Segment Start: DATA PROVIDED

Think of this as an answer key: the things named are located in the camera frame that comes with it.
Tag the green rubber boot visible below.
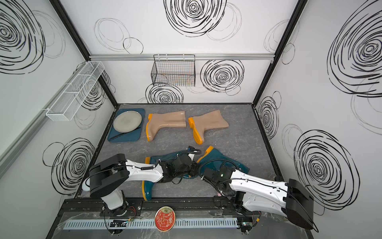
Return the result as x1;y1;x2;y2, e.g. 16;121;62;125
141;150;192;202
196;146;250;174

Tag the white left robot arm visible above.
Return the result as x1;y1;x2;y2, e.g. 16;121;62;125
82;146;202;210

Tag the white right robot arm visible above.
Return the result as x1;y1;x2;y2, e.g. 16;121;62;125
198;165;317;231

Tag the beige rubber boot left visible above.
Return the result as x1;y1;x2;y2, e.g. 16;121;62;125
146;111;186;142

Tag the beige rubber boot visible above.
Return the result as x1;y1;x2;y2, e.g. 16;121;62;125
146;111;186;142
188;110;229;145

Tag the beige rubber boot right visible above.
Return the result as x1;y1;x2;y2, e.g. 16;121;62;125
188;110;229;145

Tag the teal rectangular tray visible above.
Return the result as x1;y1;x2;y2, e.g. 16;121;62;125
107;108;145;142

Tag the grey round plate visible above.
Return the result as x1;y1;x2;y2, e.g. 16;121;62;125
113;111;142;133

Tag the white slotted cable duct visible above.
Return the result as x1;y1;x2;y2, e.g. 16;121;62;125
63;218;238;230

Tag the black wire basket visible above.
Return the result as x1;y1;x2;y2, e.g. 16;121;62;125
150;60;196;87

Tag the black mounting rail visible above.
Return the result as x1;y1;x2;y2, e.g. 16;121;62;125
59;195;302;217

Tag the grey wall rail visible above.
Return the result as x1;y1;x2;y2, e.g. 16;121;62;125
90;53;275;61

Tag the white wire shelf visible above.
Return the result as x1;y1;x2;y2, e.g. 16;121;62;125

Segment End: DATA PROVIDED

__WHAT THE EXERCISE ASKS__:
Transcribe exactly, and only, the lines from the one bearing "Tag the grey round plate visible above." through the last line of the entries, counting both.

__ANSWER SECTION__:
Tag the grey round plate visible above.
Return the result as x1;y1;x2;y2, e.g. 16;121;62;125
113;111;142;133

Tag the white slotted cable duct visible above.
Return the result as x1;y1;x2;y2, e.g. 16;121;62;125
63;218;238;230

Tag the black wire basket visible above.
Return the result as x1;y1;x2;y2, e.g. 16;121;62;125
150;60;196;87

Tag the black mounting rail visible above.
Return the result as x1;y1;x2;y2, e.g. 16;121;62;125
59;195;302;217

Tag the grey wall rail visible above.
Return the result as x1;y1;x2;y2, e.g. 16;121;62;125
90;53;275;61

Tag the white wire shelf visible above.
Return the result as x1;y1;x2;y2, e.g. 16;121;62;125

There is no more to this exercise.